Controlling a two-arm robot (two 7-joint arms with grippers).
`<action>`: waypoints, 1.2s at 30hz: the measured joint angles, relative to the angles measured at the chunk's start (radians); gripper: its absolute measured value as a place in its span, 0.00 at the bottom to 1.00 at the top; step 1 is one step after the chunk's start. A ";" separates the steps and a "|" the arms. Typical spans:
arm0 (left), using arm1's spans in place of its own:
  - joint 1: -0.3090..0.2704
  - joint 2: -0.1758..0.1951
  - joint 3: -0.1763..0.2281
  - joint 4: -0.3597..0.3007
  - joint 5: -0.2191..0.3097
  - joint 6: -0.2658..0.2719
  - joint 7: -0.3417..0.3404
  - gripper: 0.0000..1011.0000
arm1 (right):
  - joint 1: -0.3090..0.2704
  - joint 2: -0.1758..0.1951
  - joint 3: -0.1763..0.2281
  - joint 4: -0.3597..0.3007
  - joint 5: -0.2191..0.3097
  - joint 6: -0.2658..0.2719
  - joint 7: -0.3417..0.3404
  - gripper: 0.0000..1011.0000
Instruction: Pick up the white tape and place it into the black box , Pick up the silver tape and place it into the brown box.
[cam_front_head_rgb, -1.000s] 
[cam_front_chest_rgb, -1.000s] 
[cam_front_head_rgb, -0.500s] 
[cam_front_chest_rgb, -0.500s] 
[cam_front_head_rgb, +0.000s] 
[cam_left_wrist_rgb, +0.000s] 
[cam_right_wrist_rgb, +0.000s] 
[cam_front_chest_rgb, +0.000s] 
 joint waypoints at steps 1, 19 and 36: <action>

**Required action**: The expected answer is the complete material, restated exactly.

**Problem solution**:
Controlling a two-arm robot (two 7-joint arms with grippers).
`<action>`: waypoints, 1.2s at 30hz: the measured joint angles, relative to the angles measured at the chunk's start (radians); gripper: its absolute measured value as a place in its span, 0.00 at the bottom to 1.00 at the top; step 1 is one step after the chunk's start. A ";" separates the steps and a "|" the arms. Typical spans:
arm0 (left), using arm1's spans in place of its own:
  - joint 1: -0.3090..0.2704
  - joint 2: -0.1758..0.1951
  - joint 3: -0.1763..0.2281
  - joint 4: -0.3597..0.3007
  - joint 5: -0.2191..0.3097
  - joint 6: -0.2658..0.2719
  - joint 7: -0.3417..0.3404
  - gripper: 0.0000..1011.0000
arm1 (right):
  - joint 1: -0.3090..0.2704
  - joint 2: -0.1758..0.1951
  - joint 3: -0.1763..0.2281
  - joint 4: -0.3597..0.3007
  - joint 5: -0.2191..0.3097
  - joint 6: -0.2658..0.2719
  - joint 7: -0.3417..0.3404
  - gripper: 0.0000..1011.0000
Instruction: Pick up the white tape and place it into the black box , Pick up the silver tape and place it into the brown box.
[cam_front_head_rgb, -1.000s] 
[cam_front_chest_rgb, -1.000s] 
[cam_front_head_rgb, -0.500s] 
[cam_front_chest_rgb, -0.500s] 
[cam_front_head_rgb, +0.000s] 
[cam_left_wrist_rgb, +0.000s] 
[cam_right_wrist_rgb, +0.000s] 
[cam_front_chest_rgb, +0.000s] 
 joint waypoints at steps 1, 19 and 36: <action>

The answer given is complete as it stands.